Investor Realities, Opportunities & Threats Preview 2012

Stock-Markets / Financial Markets 2012 Dec 02, 2011 - 10:56 AM GMT

By: DeepCaster_LLC

Stock-Markets

Best Financial Markets Analysis Article “The E.C.B. has a fire hose — its ability to print money. But the bank is refusing to train it on the euro zone’s debt crisis.”

 

Wrote Jack Ewing, New York Times, November, 2011

“Why not?  According to the November 28th Wall Street Journal, ‘The ECB has long worried that buying government bonds in big enough amounts to bring down countries' borrowing costs would make it easier for national politicians to delay the budget austerity and economic overhauls that are needed.’

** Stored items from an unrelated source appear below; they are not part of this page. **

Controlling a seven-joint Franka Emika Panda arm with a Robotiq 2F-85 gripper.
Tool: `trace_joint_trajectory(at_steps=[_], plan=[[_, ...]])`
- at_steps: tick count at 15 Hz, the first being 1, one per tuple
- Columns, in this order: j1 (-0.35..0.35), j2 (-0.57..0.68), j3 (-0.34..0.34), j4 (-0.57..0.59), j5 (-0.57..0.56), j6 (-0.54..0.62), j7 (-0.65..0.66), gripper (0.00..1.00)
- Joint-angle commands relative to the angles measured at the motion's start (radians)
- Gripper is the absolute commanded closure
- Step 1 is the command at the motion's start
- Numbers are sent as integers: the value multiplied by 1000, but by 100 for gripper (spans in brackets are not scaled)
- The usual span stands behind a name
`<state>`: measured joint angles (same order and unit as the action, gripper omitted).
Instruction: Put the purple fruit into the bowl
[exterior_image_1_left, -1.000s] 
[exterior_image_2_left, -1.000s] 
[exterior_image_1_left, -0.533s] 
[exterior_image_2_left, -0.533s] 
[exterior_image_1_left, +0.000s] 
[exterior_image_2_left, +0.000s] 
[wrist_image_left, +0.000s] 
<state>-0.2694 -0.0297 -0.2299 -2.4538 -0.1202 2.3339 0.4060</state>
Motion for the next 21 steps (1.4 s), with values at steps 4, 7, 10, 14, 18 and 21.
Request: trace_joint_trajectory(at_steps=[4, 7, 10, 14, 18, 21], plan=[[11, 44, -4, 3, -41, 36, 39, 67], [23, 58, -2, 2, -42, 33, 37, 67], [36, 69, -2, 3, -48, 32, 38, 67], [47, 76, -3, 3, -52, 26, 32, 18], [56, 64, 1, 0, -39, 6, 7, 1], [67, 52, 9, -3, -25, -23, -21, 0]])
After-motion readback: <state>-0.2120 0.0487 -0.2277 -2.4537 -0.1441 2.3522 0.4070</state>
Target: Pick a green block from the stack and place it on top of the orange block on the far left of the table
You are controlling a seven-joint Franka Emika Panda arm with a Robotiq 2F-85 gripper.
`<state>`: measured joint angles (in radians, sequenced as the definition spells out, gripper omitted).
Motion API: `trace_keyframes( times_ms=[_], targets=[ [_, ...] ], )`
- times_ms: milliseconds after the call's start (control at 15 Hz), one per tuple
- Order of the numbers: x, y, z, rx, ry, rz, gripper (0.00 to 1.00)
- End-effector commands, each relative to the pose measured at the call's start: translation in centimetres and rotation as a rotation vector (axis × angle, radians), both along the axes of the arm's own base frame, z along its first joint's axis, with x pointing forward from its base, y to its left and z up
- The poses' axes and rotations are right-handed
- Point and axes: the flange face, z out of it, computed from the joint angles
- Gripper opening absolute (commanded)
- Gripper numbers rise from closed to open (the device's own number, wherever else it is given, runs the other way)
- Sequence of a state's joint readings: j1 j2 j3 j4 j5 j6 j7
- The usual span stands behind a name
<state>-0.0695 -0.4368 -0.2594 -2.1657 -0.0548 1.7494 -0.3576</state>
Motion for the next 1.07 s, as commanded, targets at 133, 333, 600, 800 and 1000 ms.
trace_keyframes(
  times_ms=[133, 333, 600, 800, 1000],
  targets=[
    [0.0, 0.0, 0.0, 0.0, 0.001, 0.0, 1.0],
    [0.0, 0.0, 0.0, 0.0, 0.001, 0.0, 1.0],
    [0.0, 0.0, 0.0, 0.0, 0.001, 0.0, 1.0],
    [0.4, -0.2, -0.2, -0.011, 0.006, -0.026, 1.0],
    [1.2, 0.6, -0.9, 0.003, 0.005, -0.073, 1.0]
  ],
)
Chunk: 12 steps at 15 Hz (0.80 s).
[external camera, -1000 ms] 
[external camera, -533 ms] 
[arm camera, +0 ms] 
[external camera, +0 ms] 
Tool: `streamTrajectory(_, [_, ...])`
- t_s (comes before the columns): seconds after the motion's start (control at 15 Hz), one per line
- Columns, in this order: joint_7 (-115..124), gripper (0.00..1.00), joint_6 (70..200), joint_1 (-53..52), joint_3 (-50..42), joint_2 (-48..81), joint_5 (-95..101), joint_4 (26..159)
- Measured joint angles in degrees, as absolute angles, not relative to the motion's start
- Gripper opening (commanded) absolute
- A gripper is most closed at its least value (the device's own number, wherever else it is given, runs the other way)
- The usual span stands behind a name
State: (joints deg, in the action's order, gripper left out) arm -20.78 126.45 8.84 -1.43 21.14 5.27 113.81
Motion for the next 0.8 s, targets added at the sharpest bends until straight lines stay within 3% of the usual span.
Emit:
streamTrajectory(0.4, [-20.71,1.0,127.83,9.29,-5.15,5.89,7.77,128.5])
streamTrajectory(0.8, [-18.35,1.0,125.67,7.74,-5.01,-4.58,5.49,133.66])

As with the manufactured debt ceiling crisis in the United States, the E.C.B. is withholding relief in order to extort austerity measures from member governments—and the threat seems to be working.  The same authors write:     

‘Euro-zone leaders are negotiating a potentially groundbreaking fiscal pact… [that] would make budget discipline legally binding and enforceable by European authorities… 

The Eurozone appears to be in the process of being ‘structurally readjusted’the same process imposed earlier by the IMF on Third World countries.  Structural demands routinely include harsh austerity measures, government cutbacks, privatization, and the disempowerment of national central banks, so that there is no national entity capable of creating and controlling the money supply on behalf of the people.  The latter result has officially been achieved in the Eurozone...

Banks can borrow from the E.C.B. at 1.25%, the minimum rate available for banks.  Member governments, on the other hand, must put themselves at the mercy of the markets, which can squeeze them for ‘whatever the market will bear’ —in Italy’s case, 6.5%.” (emphasis added)

“THE E.C.B. FIDDLES WHILE ROME BURNS

Ellen Brown, webofdebt.com, 11/28/11 via lemetropolecafe.com

 

The Mega-Bankers have stuck themselves, and thus Investors and the Citizens of the countries in which they do business, between a rock and a hard place. That position creates both Threats and Opportunities for Investors, as we explain.

Not only just the PIIGS countries, but also France, and ultimately the U.K. and USA can not realistically pay the debts they have accumulated, much less the downstream unfunded liabilities ($120 Trillion in the U.S. e.g. for Social Security and Medicare et al.).

If the Mega-banks take a Haircut sufficient to render the aforementioned Sovereign Nations solvent, several of those Banks will fold. If not, sovereigns, governments, and economies will fail and begin to fall as Greece already has, with others following close behind.

 

As we have earlier stated, the most-likely non-Solution which will be implemented is that The ECB, Fed, and other Central Banks will engage in additional Q.E. and (repudiating earlier treaty and other commitments) and will intensify their monetization of Sovereign and other Toxic Debt.

And indeed six Central Banks did implement Global Q.E. earlier this week (November 30) by reducing the rates on liquidity swaps (the cost of temporary dollar loans to banks) by half a percent.

Indeed, Fed Vice-Chairman Janet Yellen recently hinted at such.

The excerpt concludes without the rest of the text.